During the earlier survey years (2010–2013), the estimated ORs exceed 1.13, implying a relatively stronger association between music listening and SWB. Although the ORs slightly decline after 2017, the relationship remains positive and robust across all years. This persistence suggests that the relationship between music listening and SWB is stable over time and not limited to a specific period. The modest year-to-year variation may reflect evolving listening habits, technological changes in music access, or generational differences in cultural participation.
It is important to emphasize that these results reflect associations rather than causal effects. Although individuals with higher SWB may also be more inclined to listen to music, the consistent pattern across multiple survey waves supports the predictive relevance of music listening in relation to SWB. In this sense, the frequency of music listening can be viewed as a reliable indicator of SWB levels within the Chinese population. Overall, the findings reveal a sustained and meaningful association between music listening and SWB.
3.2 Robustness tests
This study examines the robustness of the results in four ways. First, additional control variables were incorporated into the regression models to test the robustness and sensitivity of the estimated ORs for music listening, ensuring that the observed associations with SWB were not driven by omitted variable bias. Specifically, measures of social trust (Overall, do you agree that most people in society can be trusted? “strongly disagree” = 1, “disagree” = 2, “neither agree nor disagree” = 3, “agree” = 4, “strongly agree” = 5) and perceived social fairness (Overall, how fair do you think today’s society is? “completely unfair” = 1, “mostly unfair” = 2, “neither fair nor unfair” = 3, “mostly fair” = 4, “completely fair” = 5) were added to capture individual-level social and attitudinal characteristics. Several socio-economic factors were included—namely, household registration (hukou), personal annual income, household per capita income, number of properties owned, and car ownership. The ORs for music listening (Supplementary Table S4) remain highly significant and change only slightly after adding these variables, ranging from 1.058 to 1.149 compared with 1.058 to 1.150 in the baseline model. This consistency in magnitude and significance indicates that the positive association between music listening and SWB is stable and not sensitive to the inclusion of additional social and economic controls.

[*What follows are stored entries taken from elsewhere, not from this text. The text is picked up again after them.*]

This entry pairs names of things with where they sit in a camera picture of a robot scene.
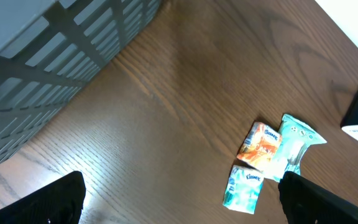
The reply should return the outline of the teal plastic-wrapped packet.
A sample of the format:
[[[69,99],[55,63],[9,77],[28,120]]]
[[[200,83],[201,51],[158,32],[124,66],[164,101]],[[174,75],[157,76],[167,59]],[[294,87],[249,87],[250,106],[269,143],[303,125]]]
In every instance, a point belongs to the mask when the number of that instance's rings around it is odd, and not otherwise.
[[[278,132],[282,142],[266,170],[265,178],[279,182],[286,171],[301,175],[300,162],[307,149],[327,141],[306,123],[290,114],[284,114]]]

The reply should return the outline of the teal tissue packet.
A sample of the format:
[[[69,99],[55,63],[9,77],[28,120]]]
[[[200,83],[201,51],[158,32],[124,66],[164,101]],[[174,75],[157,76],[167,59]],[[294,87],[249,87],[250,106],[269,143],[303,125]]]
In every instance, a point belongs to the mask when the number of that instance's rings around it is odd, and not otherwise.
[[[223,198],[223,206],[254,214],[264,176],[255,169],[233,165]]]

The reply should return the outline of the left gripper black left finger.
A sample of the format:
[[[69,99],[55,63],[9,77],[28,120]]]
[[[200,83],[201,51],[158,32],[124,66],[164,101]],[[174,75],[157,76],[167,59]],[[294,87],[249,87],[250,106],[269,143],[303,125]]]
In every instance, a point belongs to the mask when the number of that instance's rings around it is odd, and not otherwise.
[[[83,174],[73,171],[0,209],[0,224],[78,224],[85,195]]]

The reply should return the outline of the orange tissue packet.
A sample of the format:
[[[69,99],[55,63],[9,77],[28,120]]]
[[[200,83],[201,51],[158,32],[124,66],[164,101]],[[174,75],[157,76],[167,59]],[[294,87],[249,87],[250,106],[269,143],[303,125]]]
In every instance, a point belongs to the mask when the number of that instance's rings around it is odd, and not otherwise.
[[[282,135],[265,123],[254,122],[237,158],[253,168],[264,172],[282,142]]]

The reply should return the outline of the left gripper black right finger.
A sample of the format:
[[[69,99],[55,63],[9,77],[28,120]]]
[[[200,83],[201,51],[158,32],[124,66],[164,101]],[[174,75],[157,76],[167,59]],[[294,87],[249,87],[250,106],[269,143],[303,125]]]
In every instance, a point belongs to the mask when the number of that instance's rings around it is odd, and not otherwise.
[[[358,207],[291,171],[278,184],[289,224],[358,224]]]

Second, music listening is transformed into a dummy variable: coded as 0 for respondents who choose “never” or “several times a year or less,” and 1 for others. The results (Supplementary Table S4) show that across all nine survey waves, the ORs for music listening range from 1.149 to 1.399, all statistically significant at the 0.1% level or 5% level, which is consistent with the baseline results.
Third, the sample was divided into two groups—frequent music listeners (who choose “every day” or “several times a week,” or “several times a month”) and infrequent listeners (who choose “never” or “several times a year or less”)—and the propensity score matching (PSM) method was employed to mitigate potential biases arising from non-treatment factors. The average treatment effects across all survey waves range from 0.043 to 0.140, with significance levels between 0.1 and 5% (Supplementary Table S4). These findings suggest that, after accounting for observable differences between frequent and infrequent listeners, individuals who listen to music more frequently tend to report higher levels of SWB.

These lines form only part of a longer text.